Вам нужно воспитать себя для спиритуального слушания. Тогда мы сможем развить в себе спиритуальность. Это чувство хотел я сегодня возбудить в вас. Не прочитать систематическую лекцию, а главным образом (хотя и опираясь на различные духовные факты) говорить, обращаясь к вашим сердцам.

 

ПРИМЕЧАНИЯ

1) Например, на картине Беноццо Гоццоли (в Лувре, Париж) или Таддео Гадди (в церкви Санта Мария Новелла, Флоренция). Прим. немецкого издателя.

2) АВЕРРОЭС (латинизированное произношение) ИБН РУШД или (Ибн Рошд) (1126-1198), арабский философ и врач, представитель арабского аристотелизма. Жил в Андалусии и Марокко, был судьей и придворным врачом. В трактате «Опровержение опровержений» отверг нападки ГАЗАЛИ на философию. Разграничение Ибн Рушда «рациональной» религии (доступной образованным) и образно-аллегорической религии (доступной всем) явилось одним из источников учения о двойственной истине. Рационалистические идеи Ибн Рушда оказали большое влияние на средневековую философию, особенно в Европе (аверроизм). Автор энциклопедического медицинского труда.
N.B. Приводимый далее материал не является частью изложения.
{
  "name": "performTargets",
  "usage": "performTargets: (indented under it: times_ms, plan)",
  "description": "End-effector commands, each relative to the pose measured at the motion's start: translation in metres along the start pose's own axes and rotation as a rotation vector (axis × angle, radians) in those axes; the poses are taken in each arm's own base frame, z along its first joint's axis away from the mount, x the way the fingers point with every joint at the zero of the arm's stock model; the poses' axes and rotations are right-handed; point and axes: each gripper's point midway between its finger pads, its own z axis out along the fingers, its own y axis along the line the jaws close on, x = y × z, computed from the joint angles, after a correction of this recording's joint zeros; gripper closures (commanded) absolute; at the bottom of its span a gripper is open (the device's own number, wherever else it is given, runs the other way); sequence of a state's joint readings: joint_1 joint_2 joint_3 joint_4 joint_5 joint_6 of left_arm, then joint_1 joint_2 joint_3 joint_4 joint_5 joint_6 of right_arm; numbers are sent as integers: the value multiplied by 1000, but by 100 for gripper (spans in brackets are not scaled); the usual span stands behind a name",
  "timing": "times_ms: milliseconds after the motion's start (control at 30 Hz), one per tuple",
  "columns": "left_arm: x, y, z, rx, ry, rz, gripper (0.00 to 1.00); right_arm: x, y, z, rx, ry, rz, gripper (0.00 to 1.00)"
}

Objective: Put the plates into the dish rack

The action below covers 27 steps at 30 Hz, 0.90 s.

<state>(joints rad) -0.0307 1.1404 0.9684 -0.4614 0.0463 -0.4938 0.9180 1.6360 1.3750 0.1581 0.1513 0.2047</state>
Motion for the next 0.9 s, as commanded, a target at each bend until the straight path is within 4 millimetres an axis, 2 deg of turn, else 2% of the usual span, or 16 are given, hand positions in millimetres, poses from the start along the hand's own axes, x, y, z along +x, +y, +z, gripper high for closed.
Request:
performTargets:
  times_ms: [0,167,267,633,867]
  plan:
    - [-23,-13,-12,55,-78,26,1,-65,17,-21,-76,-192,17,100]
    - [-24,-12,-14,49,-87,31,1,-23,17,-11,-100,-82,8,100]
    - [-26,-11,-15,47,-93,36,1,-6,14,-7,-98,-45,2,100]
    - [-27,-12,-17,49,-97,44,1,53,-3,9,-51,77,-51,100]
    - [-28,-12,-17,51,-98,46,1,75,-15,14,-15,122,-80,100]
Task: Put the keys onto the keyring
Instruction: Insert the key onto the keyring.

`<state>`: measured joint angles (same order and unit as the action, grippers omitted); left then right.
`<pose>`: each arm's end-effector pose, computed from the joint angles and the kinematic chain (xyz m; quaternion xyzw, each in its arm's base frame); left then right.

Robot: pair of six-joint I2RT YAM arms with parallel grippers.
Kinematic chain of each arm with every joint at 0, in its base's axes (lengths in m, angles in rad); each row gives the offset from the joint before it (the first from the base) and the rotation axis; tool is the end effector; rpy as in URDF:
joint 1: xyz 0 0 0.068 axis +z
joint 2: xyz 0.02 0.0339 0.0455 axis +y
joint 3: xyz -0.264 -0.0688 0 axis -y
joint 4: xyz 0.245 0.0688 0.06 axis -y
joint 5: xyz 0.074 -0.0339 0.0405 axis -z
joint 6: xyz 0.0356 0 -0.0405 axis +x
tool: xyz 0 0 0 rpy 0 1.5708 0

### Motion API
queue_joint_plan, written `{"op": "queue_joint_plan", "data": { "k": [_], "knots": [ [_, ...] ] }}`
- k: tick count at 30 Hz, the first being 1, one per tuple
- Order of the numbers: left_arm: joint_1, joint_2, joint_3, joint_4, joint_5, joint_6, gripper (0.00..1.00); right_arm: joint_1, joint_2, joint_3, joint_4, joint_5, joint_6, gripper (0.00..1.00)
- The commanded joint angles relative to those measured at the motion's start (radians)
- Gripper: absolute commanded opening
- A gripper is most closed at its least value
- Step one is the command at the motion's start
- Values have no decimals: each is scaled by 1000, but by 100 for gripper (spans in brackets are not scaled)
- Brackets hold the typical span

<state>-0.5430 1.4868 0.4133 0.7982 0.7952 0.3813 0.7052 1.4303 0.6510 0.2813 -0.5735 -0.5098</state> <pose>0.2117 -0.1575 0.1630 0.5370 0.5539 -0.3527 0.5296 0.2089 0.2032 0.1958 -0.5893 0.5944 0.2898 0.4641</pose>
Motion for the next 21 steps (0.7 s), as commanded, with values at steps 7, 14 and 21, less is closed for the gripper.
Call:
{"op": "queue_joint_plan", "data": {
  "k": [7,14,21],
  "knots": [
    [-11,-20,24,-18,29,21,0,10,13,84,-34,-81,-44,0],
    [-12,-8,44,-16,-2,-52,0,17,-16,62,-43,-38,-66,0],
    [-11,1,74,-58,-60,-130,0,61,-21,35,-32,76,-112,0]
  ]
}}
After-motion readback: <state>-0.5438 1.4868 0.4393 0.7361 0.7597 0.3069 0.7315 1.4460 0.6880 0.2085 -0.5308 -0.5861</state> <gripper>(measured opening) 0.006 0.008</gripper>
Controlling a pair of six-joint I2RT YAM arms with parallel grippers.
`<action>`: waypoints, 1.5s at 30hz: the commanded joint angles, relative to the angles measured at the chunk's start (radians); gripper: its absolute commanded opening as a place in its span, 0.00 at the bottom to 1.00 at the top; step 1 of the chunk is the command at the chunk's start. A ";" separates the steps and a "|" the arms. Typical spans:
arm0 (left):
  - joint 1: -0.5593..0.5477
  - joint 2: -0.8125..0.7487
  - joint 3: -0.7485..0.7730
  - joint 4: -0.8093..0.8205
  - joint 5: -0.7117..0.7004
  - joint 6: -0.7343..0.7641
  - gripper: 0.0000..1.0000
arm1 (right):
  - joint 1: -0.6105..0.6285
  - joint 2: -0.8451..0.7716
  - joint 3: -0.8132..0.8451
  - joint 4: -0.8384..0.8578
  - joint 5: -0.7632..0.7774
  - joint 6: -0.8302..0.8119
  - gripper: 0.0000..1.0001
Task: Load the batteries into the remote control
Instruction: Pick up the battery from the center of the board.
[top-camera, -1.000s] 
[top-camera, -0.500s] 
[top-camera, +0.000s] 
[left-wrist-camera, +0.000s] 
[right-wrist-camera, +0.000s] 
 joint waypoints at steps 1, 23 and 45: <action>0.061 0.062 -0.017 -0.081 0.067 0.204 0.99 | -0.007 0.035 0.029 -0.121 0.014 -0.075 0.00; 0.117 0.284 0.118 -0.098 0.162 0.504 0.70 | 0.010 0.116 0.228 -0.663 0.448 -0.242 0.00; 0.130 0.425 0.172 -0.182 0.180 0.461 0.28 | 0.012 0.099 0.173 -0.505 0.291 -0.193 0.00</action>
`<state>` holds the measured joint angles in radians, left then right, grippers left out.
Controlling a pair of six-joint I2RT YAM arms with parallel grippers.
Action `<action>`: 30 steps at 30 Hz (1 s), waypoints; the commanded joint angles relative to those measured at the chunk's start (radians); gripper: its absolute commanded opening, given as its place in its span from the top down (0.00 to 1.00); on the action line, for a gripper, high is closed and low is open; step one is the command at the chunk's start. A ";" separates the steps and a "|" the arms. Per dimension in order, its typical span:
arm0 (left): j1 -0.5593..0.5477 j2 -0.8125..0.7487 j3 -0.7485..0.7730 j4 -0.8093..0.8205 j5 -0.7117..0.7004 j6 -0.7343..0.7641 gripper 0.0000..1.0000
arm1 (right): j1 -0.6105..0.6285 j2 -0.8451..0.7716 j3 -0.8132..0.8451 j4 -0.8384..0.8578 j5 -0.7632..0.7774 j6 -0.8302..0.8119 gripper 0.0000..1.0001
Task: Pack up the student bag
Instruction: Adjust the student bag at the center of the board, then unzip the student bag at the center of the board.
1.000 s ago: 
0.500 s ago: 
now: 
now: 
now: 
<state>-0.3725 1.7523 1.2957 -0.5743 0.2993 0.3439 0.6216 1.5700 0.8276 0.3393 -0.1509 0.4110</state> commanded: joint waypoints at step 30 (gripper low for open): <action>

3) ДЕКАРТ (Dekartes) Рене (латинизир. — Картезий, Cartesius) (1596-1650), французский философ, математик, физик и физиолог. С 1629 в Нидерландах. Заложил основы аналитической геометрии, дал понятие переменной величины и функции, ввел многие алгебраические обозначения. Высказал закон сохранения количества движения, дал понятие импульса силы. Автор теории, объясняющей образование и движение небесных тел вихревым движением частиц материи (вихри Декарта). Ввел представление о рефлексе (дуга Декарта). В основе философии Декарта ДУАЛИЗМ души и тела, «мыслящей» и «протяженной» субстанции. Материю отождествлял с протяжением (или пространством), движение сводил к перемещению тел. Общая причина движения, по Декарту, — Бог, который сотворил материю, движение и покой. Человек — связь безжизненного телесного механизма с душой, обладающей мышлением и волей. Безусловное основоположение всего знания, по Декарту, — непосредственная достоверность сознания («мыслю, следовательно, существую»). Пытался доказать существование Бога как источника объективной значимости человеческого мышления. В учении о познании Декарт — родоначальник рационализма и сторонник учения о врожденных идеях. Основные сочинения: «Геометрия» (1637), «Рассуждение о методе»... (1637), «Начала философии» (1644).